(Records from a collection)
━━━

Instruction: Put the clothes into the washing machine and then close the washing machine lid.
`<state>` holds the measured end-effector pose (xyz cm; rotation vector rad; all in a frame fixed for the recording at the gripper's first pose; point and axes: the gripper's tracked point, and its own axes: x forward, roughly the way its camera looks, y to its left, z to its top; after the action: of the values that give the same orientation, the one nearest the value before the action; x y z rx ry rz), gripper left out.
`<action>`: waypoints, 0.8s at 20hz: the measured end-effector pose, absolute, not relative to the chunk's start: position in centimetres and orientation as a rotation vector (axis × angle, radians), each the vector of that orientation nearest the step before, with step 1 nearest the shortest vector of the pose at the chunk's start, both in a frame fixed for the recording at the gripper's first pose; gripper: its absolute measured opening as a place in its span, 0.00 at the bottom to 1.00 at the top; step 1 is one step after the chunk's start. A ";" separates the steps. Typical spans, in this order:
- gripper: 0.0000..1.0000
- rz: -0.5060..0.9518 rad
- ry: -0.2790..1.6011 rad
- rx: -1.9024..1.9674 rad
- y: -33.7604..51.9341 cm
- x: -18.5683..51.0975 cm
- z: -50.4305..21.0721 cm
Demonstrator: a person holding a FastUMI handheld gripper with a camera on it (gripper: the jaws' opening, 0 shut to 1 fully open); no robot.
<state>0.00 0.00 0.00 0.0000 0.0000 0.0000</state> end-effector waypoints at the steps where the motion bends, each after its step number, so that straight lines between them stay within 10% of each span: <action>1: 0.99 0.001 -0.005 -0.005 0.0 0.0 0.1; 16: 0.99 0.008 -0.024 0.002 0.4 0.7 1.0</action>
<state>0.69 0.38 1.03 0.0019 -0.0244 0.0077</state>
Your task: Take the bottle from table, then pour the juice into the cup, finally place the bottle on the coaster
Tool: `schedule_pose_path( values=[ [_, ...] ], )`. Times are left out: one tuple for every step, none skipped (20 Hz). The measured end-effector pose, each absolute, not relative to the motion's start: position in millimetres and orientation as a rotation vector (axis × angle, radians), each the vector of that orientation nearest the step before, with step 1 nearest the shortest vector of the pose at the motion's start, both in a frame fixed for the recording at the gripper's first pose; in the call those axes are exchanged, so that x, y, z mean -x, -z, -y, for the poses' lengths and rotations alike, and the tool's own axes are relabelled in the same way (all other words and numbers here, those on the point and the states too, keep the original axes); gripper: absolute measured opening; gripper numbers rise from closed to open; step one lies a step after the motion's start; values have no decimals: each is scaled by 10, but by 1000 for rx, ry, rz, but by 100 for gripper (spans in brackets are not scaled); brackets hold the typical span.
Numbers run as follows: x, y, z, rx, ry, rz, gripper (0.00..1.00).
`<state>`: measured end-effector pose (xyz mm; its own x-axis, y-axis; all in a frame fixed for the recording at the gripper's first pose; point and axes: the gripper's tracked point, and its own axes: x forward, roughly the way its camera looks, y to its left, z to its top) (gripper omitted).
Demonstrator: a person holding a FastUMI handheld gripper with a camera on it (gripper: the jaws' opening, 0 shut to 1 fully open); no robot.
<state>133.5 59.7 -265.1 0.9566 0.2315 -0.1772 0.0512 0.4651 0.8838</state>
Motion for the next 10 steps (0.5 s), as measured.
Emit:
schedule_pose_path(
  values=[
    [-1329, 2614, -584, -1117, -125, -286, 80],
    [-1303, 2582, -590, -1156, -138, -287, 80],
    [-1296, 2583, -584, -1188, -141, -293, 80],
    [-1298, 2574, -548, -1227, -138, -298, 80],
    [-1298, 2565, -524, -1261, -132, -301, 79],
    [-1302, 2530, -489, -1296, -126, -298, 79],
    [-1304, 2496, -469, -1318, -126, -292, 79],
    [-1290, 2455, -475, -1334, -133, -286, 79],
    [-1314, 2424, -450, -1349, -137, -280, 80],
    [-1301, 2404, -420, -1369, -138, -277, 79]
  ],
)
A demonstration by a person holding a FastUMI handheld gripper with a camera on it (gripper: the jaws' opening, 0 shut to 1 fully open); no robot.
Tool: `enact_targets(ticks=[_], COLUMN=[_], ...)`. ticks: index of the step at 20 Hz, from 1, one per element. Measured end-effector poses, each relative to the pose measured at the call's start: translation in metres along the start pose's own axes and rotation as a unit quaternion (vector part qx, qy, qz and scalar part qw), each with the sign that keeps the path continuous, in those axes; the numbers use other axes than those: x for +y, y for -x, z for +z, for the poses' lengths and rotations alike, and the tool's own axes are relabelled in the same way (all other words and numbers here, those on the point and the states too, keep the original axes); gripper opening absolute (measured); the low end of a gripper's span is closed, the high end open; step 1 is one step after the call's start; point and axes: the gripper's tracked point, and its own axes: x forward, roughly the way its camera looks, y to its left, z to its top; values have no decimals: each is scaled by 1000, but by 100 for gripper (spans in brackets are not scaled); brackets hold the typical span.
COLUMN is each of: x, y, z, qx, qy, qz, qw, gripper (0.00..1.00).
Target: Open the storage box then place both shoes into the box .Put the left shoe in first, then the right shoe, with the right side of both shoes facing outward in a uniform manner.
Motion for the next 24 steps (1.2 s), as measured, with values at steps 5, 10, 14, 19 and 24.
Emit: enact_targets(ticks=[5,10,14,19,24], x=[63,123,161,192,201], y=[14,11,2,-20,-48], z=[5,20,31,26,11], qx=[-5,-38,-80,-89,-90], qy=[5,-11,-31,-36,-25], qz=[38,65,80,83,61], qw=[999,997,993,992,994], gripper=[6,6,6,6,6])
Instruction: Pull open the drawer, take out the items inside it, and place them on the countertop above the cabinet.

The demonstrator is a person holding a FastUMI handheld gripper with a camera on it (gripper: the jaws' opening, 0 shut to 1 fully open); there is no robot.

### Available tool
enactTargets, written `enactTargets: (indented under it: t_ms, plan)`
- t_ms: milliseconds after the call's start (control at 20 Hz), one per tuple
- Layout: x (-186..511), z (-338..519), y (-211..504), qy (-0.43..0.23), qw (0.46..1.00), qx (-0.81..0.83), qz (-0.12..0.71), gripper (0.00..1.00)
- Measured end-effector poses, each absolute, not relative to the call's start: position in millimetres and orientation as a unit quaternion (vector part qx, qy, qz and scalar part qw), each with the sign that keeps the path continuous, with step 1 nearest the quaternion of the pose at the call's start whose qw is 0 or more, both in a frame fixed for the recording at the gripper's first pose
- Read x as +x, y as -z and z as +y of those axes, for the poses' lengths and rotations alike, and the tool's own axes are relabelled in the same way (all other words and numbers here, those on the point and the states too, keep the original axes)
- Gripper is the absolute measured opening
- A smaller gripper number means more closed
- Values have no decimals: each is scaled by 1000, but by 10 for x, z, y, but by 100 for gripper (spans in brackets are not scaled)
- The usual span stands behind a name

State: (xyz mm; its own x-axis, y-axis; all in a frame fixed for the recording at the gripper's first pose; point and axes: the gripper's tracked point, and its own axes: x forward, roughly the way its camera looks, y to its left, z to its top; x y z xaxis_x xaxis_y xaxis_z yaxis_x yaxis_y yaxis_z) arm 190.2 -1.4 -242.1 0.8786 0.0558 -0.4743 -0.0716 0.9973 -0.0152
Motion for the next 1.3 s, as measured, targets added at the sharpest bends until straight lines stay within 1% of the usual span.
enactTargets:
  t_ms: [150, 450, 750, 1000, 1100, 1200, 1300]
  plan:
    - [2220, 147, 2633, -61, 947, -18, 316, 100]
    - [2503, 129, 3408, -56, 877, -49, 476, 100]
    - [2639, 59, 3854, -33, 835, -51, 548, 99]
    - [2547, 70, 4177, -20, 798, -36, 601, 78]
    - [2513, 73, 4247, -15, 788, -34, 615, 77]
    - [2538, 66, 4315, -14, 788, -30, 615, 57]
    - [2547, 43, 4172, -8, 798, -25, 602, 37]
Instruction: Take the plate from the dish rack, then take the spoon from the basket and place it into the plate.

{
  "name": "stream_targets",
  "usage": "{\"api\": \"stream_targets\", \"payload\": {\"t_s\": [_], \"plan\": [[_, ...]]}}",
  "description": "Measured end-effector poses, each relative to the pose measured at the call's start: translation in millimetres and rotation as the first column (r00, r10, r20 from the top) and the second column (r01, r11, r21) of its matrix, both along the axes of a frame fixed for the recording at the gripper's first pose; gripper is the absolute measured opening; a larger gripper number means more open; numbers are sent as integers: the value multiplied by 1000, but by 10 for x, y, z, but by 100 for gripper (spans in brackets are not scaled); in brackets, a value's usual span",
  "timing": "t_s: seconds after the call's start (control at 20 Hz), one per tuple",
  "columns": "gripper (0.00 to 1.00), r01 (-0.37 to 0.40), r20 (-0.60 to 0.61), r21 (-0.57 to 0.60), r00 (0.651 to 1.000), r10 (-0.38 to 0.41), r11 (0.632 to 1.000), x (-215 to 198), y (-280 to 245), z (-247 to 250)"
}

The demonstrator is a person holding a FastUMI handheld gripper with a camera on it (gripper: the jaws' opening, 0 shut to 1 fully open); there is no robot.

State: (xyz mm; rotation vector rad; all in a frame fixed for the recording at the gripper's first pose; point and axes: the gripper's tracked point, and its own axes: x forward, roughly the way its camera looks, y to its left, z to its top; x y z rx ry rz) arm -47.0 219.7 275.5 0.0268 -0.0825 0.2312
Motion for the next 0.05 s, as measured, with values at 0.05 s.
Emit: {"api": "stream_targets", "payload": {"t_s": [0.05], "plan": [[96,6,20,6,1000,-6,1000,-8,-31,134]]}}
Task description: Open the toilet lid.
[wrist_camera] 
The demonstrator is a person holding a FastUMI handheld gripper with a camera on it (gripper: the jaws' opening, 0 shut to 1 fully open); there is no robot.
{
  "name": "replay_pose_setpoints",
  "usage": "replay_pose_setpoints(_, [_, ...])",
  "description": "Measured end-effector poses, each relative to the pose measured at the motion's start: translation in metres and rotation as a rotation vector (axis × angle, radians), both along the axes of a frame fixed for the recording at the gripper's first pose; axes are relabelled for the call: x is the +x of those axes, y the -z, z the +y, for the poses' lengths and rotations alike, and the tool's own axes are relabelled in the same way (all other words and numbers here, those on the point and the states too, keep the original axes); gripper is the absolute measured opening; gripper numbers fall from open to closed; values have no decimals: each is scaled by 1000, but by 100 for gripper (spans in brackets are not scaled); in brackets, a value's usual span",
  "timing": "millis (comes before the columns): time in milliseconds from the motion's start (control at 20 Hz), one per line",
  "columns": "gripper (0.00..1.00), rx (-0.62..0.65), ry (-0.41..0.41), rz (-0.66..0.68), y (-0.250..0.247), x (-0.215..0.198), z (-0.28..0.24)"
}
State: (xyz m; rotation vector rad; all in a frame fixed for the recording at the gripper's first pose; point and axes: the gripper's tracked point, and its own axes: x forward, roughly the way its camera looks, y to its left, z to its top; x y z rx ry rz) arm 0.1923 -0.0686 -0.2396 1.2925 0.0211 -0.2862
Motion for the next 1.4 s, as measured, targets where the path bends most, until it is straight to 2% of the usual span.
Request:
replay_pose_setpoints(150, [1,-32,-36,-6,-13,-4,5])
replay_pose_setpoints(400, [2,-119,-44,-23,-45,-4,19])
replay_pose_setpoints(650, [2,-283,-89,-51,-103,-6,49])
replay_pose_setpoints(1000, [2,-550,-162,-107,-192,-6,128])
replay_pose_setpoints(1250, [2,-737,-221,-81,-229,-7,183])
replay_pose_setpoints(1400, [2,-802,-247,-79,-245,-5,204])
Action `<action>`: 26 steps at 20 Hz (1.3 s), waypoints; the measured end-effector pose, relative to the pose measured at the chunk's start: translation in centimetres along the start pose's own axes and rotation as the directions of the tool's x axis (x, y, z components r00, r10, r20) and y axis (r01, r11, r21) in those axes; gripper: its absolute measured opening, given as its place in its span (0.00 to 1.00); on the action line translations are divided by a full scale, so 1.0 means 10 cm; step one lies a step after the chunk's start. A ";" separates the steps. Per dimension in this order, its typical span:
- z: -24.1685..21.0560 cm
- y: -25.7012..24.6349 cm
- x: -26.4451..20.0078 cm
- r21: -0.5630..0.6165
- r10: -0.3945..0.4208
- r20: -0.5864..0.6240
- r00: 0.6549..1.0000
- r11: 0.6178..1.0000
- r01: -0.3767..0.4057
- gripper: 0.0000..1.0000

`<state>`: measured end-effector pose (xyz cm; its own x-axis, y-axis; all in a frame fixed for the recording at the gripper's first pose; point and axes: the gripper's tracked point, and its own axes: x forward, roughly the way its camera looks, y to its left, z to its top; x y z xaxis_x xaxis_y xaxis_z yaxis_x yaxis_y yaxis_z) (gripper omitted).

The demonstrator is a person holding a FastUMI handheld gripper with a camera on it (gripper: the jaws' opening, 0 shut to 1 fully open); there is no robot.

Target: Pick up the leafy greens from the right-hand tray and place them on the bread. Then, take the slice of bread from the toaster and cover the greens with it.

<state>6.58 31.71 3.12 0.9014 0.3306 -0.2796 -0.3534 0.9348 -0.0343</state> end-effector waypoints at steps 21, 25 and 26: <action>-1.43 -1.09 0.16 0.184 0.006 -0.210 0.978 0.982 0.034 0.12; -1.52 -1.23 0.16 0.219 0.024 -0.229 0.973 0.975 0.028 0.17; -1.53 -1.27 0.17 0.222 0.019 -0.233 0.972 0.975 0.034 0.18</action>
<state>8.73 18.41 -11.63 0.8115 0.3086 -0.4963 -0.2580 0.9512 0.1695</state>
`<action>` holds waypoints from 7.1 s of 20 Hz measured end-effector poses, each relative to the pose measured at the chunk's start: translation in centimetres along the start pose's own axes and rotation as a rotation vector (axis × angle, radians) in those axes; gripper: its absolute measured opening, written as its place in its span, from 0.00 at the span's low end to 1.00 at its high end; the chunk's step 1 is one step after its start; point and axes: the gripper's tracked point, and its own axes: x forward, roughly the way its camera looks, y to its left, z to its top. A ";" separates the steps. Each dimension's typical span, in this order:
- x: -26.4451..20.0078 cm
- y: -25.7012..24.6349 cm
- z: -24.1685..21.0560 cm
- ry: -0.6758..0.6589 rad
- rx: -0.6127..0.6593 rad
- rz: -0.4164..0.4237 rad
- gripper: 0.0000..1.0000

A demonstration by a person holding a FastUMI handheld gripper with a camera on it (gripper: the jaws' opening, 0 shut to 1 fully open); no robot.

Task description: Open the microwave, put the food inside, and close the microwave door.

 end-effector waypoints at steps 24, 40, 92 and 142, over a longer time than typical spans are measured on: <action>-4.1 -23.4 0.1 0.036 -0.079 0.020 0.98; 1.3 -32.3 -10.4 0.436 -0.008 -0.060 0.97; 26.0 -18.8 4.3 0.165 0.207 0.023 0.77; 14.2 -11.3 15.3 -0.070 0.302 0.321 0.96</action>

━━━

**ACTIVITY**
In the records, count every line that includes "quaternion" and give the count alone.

**WRITTEN RESPONSE**
2